▸ Requirement
In the material below, find each line with the word "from" and list it.

##########

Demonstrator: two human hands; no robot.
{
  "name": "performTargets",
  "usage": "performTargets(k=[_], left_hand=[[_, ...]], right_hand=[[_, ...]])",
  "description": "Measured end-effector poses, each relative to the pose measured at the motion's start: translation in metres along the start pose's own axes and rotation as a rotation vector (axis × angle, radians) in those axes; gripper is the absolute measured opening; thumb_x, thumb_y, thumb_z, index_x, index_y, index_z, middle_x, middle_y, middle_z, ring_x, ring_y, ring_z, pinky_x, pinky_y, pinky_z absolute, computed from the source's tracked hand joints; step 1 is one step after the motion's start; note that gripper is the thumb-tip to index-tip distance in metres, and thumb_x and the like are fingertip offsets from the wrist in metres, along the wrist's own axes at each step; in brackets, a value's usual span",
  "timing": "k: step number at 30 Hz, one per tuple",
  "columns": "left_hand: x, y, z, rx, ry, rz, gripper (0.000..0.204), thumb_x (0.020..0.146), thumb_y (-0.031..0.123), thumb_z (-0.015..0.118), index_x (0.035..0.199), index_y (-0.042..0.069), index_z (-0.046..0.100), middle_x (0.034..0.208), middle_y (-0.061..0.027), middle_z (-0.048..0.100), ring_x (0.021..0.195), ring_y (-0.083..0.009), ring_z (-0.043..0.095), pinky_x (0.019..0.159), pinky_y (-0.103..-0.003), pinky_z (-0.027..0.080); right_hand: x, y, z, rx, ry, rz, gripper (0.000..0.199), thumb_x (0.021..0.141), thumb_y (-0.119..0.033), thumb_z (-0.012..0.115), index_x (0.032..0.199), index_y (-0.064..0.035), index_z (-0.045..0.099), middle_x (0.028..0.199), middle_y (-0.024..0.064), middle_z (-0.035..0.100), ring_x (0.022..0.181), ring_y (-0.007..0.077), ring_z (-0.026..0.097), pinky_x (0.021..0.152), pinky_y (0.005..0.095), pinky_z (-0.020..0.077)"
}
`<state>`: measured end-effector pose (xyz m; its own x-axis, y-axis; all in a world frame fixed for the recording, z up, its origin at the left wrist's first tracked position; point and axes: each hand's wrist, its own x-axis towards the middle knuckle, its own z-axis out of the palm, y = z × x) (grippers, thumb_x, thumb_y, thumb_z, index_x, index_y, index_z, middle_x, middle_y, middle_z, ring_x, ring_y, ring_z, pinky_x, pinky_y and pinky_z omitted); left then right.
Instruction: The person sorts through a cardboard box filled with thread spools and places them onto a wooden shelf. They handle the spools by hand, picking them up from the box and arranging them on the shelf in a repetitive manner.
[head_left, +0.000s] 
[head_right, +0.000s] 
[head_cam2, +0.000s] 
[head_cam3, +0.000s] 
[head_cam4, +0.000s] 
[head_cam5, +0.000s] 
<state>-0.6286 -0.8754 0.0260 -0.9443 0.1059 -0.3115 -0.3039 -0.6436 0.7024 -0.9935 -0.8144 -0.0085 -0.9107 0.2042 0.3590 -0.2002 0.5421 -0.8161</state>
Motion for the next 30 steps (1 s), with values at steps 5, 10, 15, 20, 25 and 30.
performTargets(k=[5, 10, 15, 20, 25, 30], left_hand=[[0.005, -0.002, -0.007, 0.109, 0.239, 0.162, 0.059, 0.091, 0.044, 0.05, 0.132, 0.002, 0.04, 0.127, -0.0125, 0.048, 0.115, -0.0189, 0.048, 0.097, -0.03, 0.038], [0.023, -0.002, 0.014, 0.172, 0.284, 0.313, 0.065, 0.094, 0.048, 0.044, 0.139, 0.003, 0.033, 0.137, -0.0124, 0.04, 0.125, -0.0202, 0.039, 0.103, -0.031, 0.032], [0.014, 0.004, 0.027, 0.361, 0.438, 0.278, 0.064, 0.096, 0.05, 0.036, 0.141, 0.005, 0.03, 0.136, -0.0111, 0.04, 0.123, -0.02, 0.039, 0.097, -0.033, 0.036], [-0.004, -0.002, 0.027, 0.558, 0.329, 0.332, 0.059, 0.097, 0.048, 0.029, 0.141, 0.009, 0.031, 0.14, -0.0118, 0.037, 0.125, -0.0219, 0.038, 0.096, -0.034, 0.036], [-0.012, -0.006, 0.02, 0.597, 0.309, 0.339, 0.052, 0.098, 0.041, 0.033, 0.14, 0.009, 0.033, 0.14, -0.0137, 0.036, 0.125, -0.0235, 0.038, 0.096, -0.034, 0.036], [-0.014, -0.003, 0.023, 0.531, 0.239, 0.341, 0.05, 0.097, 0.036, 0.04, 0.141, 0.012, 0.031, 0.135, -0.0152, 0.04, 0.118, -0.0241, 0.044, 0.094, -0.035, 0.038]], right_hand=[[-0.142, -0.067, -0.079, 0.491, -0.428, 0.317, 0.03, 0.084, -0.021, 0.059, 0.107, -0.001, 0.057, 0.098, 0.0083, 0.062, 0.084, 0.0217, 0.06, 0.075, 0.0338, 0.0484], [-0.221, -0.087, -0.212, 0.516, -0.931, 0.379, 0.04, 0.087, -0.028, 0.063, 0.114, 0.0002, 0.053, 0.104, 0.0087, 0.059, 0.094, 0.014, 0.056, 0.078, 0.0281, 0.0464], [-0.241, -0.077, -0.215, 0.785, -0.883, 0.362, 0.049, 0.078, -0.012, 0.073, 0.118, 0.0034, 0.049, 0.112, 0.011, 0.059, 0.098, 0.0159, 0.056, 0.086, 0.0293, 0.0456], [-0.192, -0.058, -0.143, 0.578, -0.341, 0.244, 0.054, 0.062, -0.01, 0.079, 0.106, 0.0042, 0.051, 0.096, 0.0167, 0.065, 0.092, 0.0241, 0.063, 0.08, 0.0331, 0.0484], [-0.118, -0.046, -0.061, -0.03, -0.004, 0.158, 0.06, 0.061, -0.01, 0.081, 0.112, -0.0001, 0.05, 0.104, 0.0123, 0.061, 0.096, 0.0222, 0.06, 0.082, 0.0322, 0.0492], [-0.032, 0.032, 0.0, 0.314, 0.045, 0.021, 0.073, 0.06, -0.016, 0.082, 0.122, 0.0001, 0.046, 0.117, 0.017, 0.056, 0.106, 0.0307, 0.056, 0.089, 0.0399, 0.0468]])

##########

▸ Exercise output
  "description": "Measured end-effector poses, each relative to the pose measured at the motion's start: translation in metres along the start pose's own axes and rotation as a rotation vector (axis × angle, radians) in those axes; gripper is the absolute measured opening; thumb_x, thumb_y, thumb_z, index_x, index_y, index_z, middle_x, middle_y, middle_z, ring_x, ring_y, ring_z, pinky_x, pinky_y, pinky_z absolute, computed from the source's tracked hand joints; step 1 is one step after the motion's start; note that gripper is the thumb-tip to index-tip distance in metres, and thumb_x and the like are fingertip offsets from the wrist in metres, along the wrist's own axes at each step; in brackets, a value's usual span",
Instruction: The person sorts through a cardboard box filled with thread spools and places them onto a wooden shelf. They handle the spools by hand, picking them up from the box and arranging them on the shelf in a repetitive manner.

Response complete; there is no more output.